> _ASSIGNMENT_: Using the records below, transcribe word for word the stretch from the line that contains "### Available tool" through the line that contains "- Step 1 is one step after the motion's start", both end lines included, and nothing else.

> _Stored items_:
══════════════════════════════

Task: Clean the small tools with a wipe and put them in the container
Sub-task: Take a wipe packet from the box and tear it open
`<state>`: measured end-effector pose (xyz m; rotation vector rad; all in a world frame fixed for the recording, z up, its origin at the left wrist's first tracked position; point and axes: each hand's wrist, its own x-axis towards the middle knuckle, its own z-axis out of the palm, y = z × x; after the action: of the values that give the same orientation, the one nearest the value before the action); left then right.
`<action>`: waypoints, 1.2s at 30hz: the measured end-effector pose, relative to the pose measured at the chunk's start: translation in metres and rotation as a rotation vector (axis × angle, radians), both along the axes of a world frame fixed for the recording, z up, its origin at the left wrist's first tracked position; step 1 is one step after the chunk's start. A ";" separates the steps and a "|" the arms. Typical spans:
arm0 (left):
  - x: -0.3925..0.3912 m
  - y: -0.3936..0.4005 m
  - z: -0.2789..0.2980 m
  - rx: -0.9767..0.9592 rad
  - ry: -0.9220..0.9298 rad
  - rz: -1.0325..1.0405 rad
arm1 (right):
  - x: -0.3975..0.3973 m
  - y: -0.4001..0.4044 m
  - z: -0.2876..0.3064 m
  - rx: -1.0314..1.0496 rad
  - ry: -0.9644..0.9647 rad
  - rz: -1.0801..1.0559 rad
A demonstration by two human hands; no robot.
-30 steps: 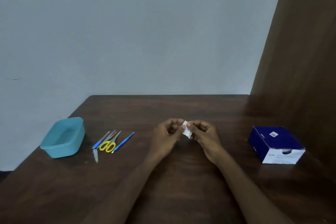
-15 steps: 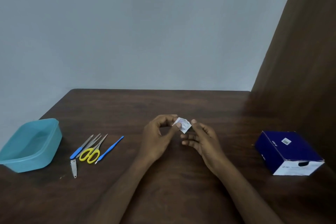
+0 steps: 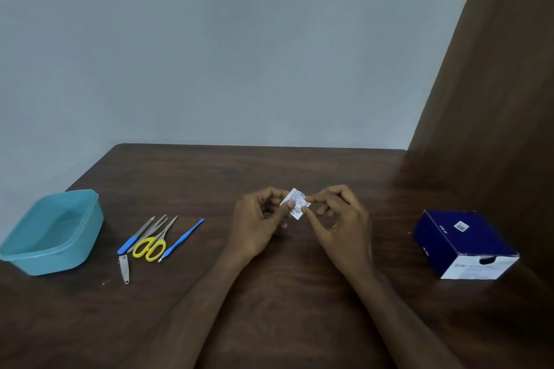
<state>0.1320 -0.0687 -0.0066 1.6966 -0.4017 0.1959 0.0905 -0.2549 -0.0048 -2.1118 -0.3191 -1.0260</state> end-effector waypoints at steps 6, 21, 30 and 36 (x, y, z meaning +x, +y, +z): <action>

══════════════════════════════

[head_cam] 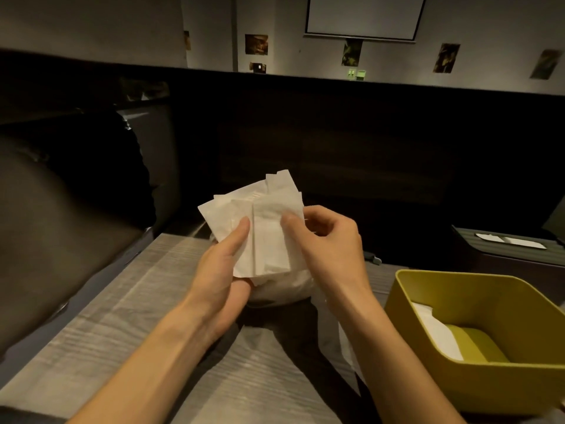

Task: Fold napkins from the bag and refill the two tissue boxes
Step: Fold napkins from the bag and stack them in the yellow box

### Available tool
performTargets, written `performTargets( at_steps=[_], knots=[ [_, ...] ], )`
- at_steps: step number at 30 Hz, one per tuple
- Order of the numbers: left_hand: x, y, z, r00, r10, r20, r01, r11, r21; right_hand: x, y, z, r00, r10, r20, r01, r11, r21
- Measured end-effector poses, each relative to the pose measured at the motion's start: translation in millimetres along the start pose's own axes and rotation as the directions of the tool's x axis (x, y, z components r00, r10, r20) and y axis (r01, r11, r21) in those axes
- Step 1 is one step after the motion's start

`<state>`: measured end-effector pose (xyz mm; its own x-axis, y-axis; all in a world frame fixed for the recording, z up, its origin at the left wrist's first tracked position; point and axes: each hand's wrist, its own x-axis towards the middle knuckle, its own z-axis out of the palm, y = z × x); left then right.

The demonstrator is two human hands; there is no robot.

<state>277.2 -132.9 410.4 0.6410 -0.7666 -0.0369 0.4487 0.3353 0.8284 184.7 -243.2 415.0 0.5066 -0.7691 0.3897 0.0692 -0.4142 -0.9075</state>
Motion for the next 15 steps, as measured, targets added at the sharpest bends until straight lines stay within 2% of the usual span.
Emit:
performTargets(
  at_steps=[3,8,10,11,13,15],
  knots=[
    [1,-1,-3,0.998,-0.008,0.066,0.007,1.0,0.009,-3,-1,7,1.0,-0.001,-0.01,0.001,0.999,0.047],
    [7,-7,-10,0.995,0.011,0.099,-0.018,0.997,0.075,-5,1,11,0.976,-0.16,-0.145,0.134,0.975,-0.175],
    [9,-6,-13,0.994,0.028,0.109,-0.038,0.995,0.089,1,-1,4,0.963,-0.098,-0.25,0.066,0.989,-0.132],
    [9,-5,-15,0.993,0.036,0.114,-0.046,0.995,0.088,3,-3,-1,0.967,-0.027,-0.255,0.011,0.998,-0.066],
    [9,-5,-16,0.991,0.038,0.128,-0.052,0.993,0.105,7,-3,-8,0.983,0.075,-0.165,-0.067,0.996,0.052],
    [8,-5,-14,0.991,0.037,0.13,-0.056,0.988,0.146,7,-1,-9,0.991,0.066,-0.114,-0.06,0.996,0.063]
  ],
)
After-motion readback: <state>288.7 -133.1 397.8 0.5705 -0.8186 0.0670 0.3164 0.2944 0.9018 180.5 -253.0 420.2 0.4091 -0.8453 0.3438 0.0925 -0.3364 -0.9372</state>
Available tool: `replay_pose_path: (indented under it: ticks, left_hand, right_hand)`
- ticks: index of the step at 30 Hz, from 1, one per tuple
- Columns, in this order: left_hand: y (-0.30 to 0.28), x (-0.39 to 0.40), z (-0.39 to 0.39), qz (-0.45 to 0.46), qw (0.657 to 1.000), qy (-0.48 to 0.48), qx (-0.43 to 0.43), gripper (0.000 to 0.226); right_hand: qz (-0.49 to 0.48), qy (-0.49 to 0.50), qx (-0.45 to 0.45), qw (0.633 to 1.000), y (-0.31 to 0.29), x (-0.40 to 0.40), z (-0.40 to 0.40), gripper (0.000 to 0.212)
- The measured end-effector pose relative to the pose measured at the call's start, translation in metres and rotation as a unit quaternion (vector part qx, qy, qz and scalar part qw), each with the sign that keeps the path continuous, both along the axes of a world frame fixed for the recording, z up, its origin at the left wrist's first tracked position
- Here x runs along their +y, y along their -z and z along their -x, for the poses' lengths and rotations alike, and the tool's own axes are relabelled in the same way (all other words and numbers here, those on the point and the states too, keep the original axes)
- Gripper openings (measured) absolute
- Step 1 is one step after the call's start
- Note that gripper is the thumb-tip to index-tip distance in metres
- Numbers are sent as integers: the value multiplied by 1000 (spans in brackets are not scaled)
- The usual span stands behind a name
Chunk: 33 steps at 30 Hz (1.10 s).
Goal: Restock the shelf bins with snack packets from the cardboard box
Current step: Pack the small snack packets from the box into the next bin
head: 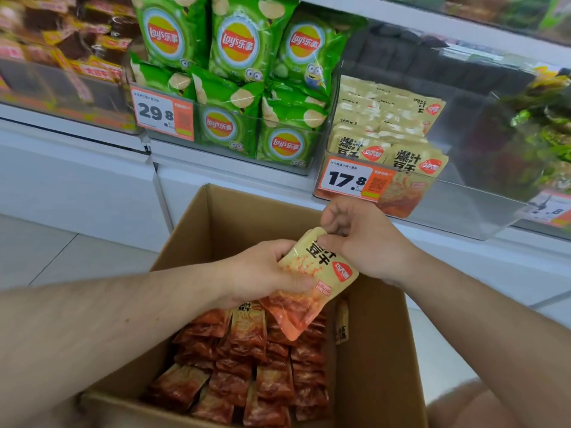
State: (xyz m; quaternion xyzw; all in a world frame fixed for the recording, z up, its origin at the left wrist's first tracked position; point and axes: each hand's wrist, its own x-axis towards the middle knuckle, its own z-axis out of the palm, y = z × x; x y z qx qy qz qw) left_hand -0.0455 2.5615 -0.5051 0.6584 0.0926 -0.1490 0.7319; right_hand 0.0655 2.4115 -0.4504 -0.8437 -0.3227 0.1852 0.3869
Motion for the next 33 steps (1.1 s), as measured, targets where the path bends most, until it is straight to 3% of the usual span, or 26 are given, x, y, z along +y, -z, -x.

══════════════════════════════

> _RESULT_:
### Available tool
performTargets, written `performTargets( at_steps=[_], knots=[ [_, ...] ], )`
- at_steps: step number at 30 Hz, one per tuple
- Order of the numbers: left_hand: x, y, z, r00, r10, r20, r01, r11, r21; right_hand: x, y, z, r00, r10, r20, r01, r11, r21
- Measured end-effector poses, each relative to the pose measured at the motion's start: translation in millimetres along the start pose's own axes and rotation as the directions of the tool's x axis (x, y, z components r00, r10, r20) and y axis (r01, r11, r21) in those axes
- Step 1 is one step after the motion's start

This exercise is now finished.